▶ **Your instructions**
Everything in the listing below from the line containing "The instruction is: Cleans" through the line containing "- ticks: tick" must be repeated exactly; the remaining lines are not wanted.
══════
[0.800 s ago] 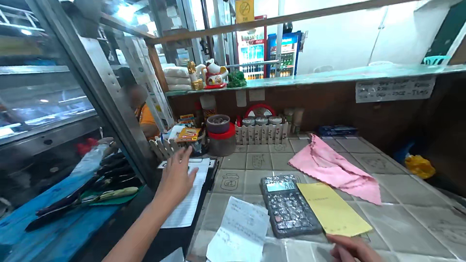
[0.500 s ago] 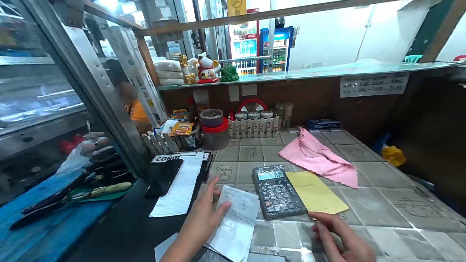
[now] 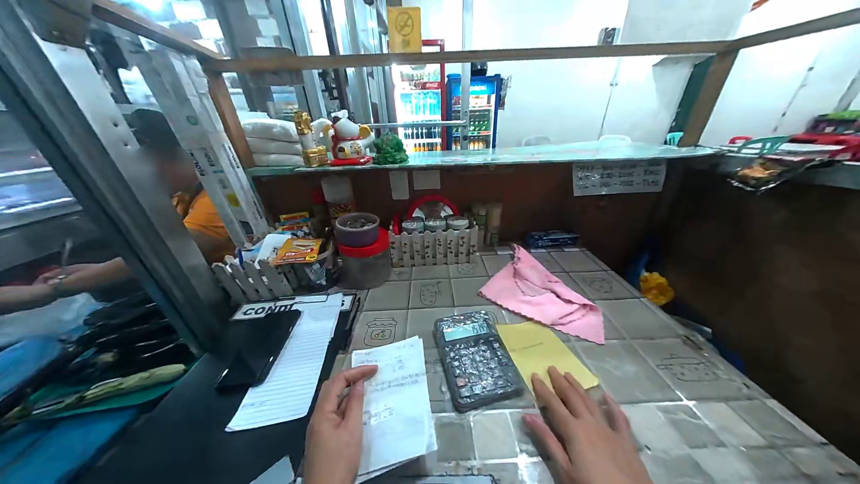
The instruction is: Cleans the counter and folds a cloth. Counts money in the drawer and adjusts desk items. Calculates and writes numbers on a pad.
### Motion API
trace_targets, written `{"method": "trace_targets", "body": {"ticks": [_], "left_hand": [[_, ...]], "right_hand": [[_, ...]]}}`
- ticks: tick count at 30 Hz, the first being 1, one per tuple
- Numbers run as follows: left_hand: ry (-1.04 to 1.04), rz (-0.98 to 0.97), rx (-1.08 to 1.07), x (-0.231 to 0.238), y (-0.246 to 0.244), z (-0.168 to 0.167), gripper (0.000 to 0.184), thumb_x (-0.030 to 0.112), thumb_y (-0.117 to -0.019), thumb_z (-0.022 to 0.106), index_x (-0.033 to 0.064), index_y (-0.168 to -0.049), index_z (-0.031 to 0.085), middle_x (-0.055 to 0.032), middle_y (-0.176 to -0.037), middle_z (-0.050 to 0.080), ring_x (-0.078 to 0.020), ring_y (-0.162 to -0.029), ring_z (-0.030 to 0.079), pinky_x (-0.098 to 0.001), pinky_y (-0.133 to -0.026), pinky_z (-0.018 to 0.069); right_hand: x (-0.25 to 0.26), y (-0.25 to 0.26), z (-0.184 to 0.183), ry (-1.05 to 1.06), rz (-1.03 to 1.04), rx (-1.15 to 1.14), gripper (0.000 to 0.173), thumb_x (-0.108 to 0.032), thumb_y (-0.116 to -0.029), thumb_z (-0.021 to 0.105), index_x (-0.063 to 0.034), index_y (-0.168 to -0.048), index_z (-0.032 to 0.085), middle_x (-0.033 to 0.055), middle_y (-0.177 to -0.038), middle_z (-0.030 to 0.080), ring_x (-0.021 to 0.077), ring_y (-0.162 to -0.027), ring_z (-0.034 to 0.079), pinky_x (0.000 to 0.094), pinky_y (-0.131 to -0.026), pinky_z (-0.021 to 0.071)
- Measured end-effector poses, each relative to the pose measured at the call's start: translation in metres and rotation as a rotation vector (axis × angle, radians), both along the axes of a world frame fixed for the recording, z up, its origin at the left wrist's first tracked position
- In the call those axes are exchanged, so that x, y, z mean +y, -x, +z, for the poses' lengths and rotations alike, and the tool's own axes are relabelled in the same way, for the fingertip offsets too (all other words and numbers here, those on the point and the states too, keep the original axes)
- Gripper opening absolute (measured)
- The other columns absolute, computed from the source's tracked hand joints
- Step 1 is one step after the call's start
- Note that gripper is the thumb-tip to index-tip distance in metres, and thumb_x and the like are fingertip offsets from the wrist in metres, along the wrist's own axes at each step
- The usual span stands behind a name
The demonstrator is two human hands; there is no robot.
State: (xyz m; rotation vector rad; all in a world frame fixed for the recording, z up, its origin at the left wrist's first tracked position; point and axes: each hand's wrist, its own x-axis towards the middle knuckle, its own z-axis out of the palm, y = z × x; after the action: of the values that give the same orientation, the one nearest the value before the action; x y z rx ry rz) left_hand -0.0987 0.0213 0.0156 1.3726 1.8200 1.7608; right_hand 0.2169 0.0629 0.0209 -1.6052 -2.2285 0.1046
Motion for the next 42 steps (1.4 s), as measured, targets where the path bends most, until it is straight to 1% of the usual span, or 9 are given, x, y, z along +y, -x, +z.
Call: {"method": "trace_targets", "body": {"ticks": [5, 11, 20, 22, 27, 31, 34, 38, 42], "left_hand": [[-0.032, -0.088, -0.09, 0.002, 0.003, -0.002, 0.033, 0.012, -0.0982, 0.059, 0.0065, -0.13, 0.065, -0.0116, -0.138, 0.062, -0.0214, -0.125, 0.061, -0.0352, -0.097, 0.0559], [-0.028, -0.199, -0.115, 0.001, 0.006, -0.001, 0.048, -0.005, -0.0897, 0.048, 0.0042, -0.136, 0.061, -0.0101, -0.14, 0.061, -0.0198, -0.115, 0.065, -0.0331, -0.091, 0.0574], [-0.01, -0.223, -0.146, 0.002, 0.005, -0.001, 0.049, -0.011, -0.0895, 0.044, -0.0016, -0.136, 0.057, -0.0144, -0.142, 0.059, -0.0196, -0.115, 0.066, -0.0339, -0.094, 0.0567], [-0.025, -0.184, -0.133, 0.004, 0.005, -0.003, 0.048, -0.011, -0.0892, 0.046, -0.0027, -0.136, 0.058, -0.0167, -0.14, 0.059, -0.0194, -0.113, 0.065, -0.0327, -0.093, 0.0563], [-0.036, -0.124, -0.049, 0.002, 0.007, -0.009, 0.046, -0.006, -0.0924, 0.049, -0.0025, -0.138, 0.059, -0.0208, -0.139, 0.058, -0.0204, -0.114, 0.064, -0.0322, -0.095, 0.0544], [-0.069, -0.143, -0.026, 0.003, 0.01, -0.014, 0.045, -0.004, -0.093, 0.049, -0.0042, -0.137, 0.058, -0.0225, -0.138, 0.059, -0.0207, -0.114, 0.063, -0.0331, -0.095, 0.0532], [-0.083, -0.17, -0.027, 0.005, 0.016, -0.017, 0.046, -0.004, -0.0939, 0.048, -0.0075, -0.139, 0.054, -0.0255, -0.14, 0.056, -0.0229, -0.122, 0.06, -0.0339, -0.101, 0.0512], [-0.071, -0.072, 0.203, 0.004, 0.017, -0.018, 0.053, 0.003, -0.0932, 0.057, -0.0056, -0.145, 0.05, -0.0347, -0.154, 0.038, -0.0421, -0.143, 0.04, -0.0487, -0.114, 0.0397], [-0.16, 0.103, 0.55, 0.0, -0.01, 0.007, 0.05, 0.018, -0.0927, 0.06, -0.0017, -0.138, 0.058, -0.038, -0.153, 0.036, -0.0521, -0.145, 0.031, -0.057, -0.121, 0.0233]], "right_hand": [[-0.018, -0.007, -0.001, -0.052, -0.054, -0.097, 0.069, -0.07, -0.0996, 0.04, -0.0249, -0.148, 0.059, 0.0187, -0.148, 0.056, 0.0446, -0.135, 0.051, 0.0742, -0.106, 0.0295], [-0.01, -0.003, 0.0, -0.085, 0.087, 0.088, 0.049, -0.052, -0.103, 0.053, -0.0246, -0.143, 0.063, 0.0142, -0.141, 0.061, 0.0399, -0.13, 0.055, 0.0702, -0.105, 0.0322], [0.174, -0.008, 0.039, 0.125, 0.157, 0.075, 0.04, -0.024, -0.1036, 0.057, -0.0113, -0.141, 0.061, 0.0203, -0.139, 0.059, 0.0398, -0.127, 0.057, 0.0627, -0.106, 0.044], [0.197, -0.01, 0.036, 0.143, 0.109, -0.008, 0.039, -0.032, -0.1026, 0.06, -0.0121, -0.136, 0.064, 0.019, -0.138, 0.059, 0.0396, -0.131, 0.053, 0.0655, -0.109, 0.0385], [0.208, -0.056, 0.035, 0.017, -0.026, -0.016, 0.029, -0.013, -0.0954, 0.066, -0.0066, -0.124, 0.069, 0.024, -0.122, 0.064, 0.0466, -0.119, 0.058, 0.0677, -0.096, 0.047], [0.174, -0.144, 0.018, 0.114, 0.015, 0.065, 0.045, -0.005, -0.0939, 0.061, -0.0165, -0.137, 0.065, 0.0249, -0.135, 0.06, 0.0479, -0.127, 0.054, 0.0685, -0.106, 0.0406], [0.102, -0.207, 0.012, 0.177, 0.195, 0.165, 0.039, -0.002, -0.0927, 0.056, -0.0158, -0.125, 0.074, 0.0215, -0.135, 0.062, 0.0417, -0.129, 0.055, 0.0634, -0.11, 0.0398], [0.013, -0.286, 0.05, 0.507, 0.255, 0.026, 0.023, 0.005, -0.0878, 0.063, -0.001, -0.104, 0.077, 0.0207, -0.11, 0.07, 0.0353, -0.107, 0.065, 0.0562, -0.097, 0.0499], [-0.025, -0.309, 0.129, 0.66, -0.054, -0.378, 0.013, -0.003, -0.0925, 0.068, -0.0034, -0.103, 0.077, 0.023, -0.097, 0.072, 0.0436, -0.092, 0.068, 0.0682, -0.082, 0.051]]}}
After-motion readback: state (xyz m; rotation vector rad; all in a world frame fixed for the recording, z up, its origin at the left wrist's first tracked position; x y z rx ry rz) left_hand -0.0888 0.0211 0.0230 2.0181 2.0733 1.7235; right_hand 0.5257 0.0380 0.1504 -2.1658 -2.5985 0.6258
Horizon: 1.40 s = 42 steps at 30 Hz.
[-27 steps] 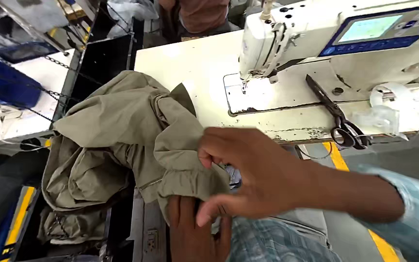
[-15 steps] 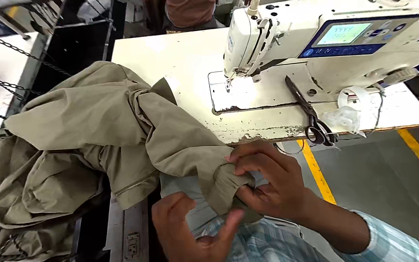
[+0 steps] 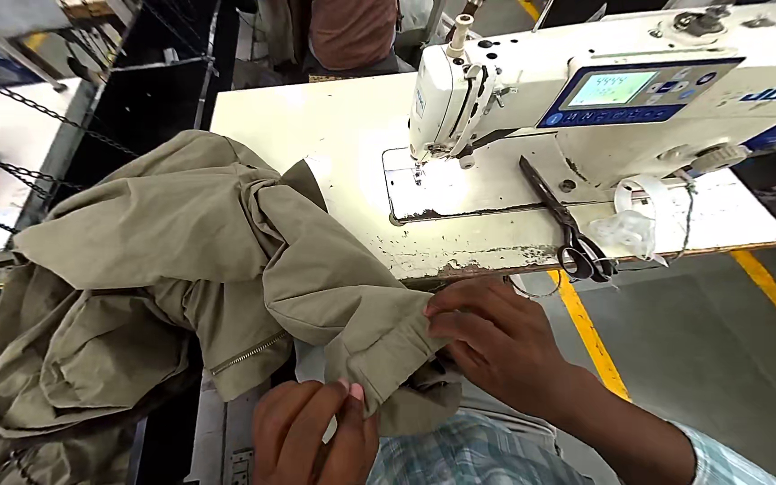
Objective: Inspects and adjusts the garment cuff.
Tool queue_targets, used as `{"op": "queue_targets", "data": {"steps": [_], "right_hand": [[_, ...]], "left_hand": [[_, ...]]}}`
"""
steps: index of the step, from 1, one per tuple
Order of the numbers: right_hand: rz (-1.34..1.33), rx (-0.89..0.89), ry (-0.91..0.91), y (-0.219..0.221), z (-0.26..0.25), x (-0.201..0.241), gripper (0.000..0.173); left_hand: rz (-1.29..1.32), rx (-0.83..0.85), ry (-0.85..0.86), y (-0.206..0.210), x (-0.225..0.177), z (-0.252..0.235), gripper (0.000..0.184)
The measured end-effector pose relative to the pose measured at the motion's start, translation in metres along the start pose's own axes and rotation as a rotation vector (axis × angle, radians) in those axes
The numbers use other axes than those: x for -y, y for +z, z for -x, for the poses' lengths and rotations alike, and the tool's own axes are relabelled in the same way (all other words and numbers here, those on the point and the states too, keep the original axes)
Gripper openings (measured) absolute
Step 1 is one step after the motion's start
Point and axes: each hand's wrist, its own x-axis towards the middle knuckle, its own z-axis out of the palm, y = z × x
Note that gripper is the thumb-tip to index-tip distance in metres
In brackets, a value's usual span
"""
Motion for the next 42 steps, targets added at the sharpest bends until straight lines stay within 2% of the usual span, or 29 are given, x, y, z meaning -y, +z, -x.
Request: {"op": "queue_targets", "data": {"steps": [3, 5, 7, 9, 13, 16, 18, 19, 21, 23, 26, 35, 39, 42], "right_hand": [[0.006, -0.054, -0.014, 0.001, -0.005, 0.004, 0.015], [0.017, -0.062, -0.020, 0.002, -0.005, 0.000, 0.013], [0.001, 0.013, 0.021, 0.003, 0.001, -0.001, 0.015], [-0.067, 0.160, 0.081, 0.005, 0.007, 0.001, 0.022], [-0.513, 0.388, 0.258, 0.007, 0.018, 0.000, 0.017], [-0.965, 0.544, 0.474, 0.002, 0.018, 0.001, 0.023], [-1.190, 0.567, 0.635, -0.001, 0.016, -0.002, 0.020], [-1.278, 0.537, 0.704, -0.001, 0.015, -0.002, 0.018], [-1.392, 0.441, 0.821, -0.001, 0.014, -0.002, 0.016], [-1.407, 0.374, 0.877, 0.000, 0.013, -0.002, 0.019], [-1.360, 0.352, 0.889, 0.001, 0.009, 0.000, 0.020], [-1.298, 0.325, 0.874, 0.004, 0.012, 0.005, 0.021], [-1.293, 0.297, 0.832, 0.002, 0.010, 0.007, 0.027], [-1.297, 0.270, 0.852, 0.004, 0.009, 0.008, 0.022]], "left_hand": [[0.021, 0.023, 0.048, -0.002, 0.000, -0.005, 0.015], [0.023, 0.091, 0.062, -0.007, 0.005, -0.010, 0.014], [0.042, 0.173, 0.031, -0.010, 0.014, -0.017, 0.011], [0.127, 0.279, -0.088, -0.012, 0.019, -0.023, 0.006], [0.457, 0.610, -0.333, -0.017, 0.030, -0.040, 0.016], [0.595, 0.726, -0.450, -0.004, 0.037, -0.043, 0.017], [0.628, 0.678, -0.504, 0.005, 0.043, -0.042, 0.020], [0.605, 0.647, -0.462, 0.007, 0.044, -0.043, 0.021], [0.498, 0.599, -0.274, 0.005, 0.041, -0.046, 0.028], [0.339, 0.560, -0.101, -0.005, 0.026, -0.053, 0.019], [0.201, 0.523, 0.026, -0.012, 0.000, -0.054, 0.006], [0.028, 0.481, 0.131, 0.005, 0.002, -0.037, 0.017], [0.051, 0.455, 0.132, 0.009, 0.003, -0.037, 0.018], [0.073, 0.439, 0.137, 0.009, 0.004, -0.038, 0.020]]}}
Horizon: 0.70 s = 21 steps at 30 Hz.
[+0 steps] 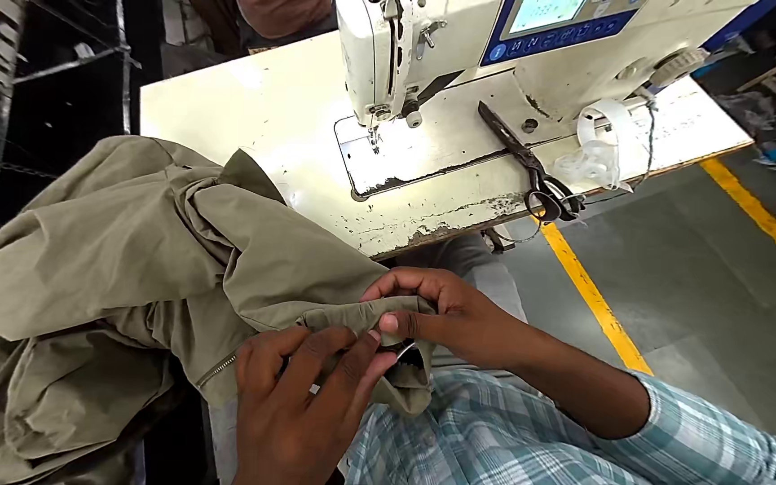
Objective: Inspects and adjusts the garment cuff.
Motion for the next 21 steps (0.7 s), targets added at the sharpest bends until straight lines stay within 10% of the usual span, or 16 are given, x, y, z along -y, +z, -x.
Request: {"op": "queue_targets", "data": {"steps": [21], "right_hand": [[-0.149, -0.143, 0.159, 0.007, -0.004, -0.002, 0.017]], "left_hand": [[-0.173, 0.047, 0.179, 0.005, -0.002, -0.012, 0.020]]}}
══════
▶ **Answer to this problem**
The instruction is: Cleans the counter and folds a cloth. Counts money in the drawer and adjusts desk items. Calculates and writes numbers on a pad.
### Motion API
trace_targets, written `{"method": "trace_targets", "body": {"ticks": [_], "left_hand": [[_, ...]], "right_hand": [[_, ...]]}}`
- ticks: tick count at 30 Hz, the first being 1, one per tuple

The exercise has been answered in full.